§ **Prompt**: List, from the lines below, each one with "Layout" in it.
━━━
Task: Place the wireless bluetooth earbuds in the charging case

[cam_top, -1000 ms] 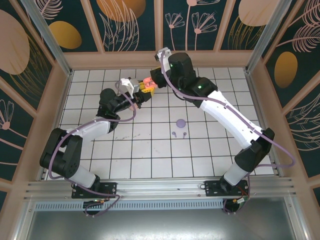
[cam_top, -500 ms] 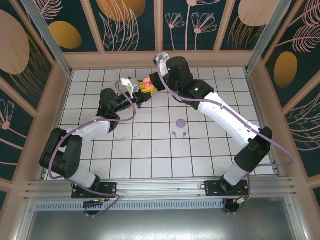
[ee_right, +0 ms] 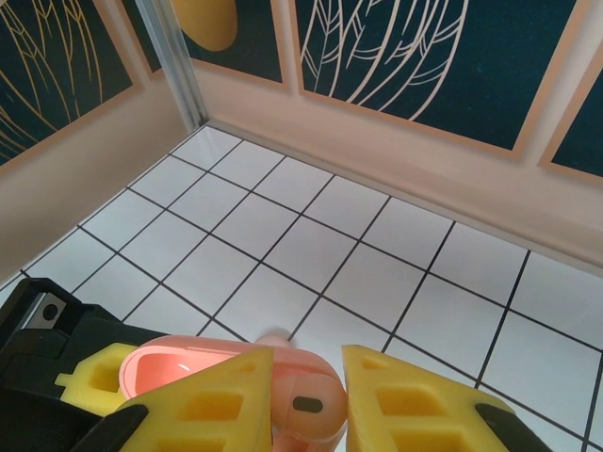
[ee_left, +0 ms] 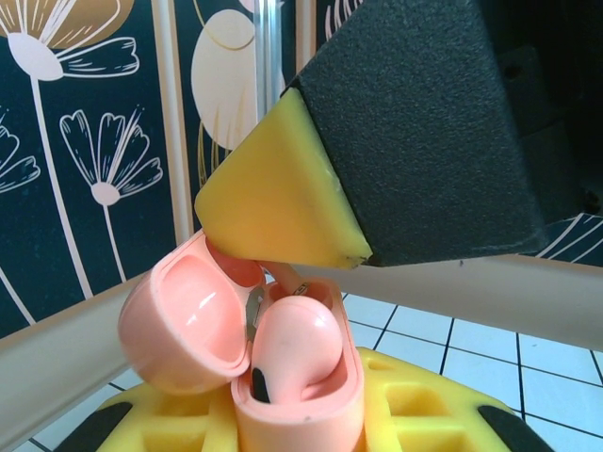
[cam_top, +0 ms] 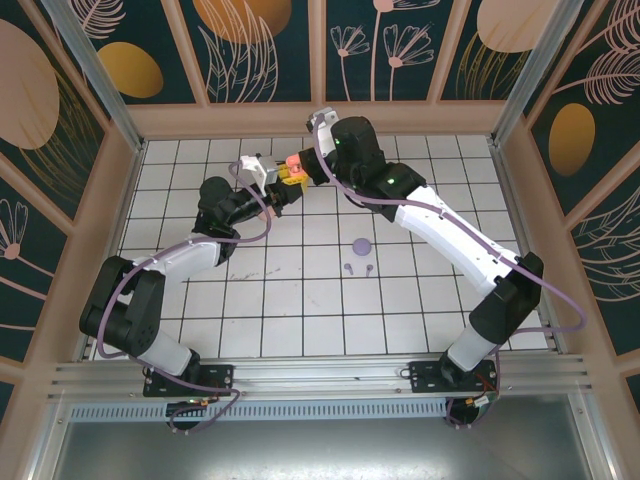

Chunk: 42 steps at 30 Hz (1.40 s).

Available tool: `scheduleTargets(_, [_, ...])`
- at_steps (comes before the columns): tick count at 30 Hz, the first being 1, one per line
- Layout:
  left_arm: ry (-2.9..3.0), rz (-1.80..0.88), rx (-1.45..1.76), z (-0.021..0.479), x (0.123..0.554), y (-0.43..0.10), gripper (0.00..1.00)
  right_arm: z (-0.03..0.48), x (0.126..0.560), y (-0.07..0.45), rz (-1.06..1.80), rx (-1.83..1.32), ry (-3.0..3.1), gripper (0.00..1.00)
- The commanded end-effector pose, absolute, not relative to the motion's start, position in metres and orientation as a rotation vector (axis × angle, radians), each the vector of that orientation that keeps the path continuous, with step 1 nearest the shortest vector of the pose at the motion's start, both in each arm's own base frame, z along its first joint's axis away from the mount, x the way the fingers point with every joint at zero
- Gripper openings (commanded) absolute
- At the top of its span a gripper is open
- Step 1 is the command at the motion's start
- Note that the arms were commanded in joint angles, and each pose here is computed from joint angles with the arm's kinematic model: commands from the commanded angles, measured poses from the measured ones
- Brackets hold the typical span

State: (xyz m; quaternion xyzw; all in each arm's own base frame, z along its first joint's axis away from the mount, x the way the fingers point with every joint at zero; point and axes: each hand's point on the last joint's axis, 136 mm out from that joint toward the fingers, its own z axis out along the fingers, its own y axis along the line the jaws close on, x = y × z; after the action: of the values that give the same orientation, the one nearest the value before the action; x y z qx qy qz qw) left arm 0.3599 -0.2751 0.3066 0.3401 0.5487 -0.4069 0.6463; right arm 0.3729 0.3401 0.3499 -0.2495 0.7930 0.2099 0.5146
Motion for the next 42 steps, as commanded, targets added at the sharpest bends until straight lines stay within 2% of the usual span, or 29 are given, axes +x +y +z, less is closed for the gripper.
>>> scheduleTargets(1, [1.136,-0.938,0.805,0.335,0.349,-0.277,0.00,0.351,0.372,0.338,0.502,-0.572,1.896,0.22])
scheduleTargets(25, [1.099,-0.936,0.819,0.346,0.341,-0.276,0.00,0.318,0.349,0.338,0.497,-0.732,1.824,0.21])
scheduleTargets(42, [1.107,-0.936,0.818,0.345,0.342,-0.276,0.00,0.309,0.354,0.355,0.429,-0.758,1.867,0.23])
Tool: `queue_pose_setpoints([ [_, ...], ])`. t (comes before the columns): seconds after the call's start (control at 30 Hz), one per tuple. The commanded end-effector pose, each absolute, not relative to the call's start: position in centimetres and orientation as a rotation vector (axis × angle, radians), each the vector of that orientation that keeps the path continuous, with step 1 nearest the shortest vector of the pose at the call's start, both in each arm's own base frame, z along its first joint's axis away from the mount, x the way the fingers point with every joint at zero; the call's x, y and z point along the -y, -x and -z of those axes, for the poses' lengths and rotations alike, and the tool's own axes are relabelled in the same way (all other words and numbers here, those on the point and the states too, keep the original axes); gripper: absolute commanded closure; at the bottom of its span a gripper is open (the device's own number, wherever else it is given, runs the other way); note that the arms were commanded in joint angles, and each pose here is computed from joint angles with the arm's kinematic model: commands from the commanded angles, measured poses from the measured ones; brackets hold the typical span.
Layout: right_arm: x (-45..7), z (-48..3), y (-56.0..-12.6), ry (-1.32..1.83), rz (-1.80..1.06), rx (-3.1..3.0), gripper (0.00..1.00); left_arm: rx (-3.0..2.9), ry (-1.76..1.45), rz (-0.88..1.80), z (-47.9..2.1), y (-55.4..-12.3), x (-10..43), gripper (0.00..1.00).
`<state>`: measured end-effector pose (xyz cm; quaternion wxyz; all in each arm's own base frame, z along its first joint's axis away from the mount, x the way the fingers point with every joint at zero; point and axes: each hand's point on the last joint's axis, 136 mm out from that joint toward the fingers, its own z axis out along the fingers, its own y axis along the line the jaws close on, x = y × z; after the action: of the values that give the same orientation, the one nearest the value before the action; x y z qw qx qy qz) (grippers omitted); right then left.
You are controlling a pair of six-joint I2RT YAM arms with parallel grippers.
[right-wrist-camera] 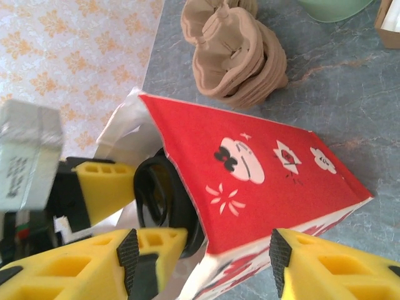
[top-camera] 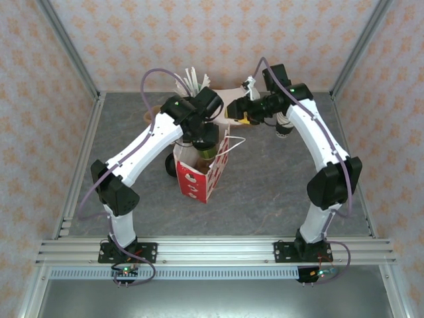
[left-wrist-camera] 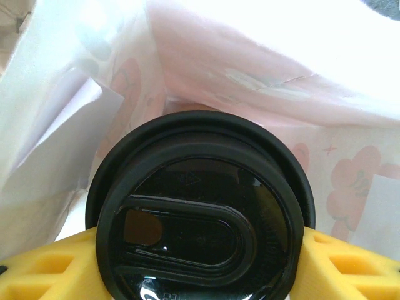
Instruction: Pack the takeout coffee
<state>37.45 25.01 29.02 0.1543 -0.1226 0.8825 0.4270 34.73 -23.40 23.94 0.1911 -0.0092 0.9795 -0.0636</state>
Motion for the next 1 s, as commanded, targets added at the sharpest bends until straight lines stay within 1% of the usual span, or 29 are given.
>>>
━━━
§ **Reply to the exercise**:
- Layout:
Layout: right_arm: x (-45..7), z (-48..3), y (-56.0..-12.6), ry (-1.32..1.83), rz (-1.80..1.06), rx (-3.1..3.0), gripper (0.00..1.00); left_arm: rx (-3.0..2.9), ry (-1.76..1.45), rz (-0.88..1.80), z (-47.9..2.1), y (-55.4..-12.3), x (-10..43), gripper (0.00..1.00).

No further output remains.